Arizona water agency that would sell debt waits in limbo for lawmakers to fix disputes.

LOS ANGELES - Plans for a Pinal County, Ariz., water augmentation authority are on hold pending legislation to straighten out conflicts over local water control and representation on the agency's board of directors.

The Pinal County Water Augmentation Authority would be able to issue tax-exempt bonds to finance capital projects. SB 1260, which calls for creation of the authority, was signed by Gov. Fife Symington this April, but now the follow-up bill is needed before all the pieces of the project can fall into place.

SB 1260 was sponsored by state Sen. Ann Day, R-Tucson, and supported by the Pinal County Governmental Alliance, a nonprofit economic development and planning coalition.

Pinal County, located in rural south-central Arizona, has a population of about 116,000.

Phoenix attorney Bob Lynch, a lobbyist for the alliance, said the authority would act as an "umbrella agency" on behalf of small irrigation districts and cities in Pinal County.

"When those agencies go to the bond market to capitalize water-related projects, investors would be looking at a bond issue supported by several revenue streams," Lynch said.

But more legislative action is needed before the Pinal County Water Augmentation Authority will see the light of day.

The law creating the water agency "needs some tweaking to make it work better," Lynch said. The legislation that will do so is expected to be introduced in January.

David Snider, secretary of the Pinal County Governmental Alliance. said the legislation is needed so that the proposed authority's board of directors will include representatives from two irrigation districts in Coolidge. Ariz.
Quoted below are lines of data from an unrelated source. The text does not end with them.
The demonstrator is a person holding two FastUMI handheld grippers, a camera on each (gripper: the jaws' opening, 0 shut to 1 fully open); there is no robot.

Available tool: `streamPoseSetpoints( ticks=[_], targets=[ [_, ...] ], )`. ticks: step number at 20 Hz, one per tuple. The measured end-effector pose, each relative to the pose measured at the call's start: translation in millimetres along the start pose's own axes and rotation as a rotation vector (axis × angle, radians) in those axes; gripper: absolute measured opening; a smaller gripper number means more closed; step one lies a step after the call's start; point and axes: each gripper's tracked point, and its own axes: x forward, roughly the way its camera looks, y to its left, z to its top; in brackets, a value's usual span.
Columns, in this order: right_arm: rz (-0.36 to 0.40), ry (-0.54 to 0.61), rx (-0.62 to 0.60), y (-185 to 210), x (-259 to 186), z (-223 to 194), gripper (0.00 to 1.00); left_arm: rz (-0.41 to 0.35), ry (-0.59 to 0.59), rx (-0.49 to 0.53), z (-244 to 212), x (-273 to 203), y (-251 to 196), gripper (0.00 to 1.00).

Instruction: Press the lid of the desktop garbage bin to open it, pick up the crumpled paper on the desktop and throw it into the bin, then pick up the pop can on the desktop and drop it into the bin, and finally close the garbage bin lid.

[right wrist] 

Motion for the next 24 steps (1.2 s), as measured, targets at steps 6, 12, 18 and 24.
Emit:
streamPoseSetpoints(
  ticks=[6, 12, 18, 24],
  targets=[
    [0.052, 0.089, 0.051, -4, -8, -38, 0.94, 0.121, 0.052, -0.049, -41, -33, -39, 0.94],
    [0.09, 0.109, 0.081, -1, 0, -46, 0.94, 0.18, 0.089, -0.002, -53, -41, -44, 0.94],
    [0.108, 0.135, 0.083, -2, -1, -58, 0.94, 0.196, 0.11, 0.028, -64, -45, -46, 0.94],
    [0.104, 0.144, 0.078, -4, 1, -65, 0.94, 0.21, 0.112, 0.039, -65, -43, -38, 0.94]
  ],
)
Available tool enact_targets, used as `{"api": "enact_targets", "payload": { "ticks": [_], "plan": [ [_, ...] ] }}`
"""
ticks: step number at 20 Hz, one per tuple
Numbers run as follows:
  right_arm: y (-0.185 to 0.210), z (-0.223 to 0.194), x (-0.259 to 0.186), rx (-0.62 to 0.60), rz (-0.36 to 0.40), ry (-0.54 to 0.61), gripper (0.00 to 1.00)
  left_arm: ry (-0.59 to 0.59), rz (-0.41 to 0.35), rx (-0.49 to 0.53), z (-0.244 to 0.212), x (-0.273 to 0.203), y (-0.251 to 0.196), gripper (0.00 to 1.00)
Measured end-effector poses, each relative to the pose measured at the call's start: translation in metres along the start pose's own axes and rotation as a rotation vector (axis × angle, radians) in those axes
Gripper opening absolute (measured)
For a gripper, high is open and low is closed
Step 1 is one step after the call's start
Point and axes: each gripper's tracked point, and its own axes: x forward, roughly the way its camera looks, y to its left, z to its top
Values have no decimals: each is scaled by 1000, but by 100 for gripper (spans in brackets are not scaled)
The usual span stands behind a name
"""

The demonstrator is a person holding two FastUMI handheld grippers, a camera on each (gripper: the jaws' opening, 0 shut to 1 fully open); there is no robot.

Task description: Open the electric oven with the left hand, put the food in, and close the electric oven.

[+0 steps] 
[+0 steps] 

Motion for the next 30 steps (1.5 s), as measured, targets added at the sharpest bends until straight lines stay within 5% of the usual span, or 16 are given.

SB 1260 "inadvertently" excluded the two districts, Snider said. As a result, they have withheld resolutions of support for creation of the authority.

The county's other two irrigation districts and its four cities have passed resolutions for the authority, but unanimous approval is needed before the Pinal County Board of Supervisors can authorize formation of the agency.

Cleanup legislation would also give the authority the responsibility for local groundwater resource management. Currently, groundwater management is in the hands of the Central Arizona Water Conservation District.

"It is a local-control issue," Snider said. "We would like the authority to be given the right to act on [Pinal County's] behalf, as opposed to the Central Arizona Water Conservation District managing our groundwater resources without us having direct input."

If the proposed legislation becomes law, Pinal County supervisors would then appoint a 12-member board for the new authority, Snider said.

The authority's board could issue long-term bonds backed by revenues from local governments.

"We are looking at financings to obtain additional renewable water resources for this county," Snider said. Population and industry growth would be stymied without additional water resources, and there is "the long-term possibility of running out" of water, he said.

The authority will probably consider ways to give Pinal County more access to the Central Arizona Project, which Snider called "a renewable water resource."

Water from the Central Arizona Project "for the most part can be used directly on many kinds of agriculture," Snider said. Because it is not potable water, "there needs to be treatment" for municipal and industrial use.

One issue to be decided by the Water Augmentation Authority is whether to fund construction of treatment plants that cost "hundreds of millions of dollars," Snider said.

A less costly alternative would be to implement recharge and recovery programs, Snider said.

Recharge and recovery is the process by which water is injected into the ground and "mother nature is used to clean it," Snider said. "Then we pull it back out."

Recharge and recovery "would keep the water table static so that we can maintain a balance," he said. "You put in what you pump out."

Other projects requiring long-term financing could include water delivery systems, Snider said.

"Canals are very popular. particularly in the agriculture sector," he said. "The authority might work with farmers to line their ditches."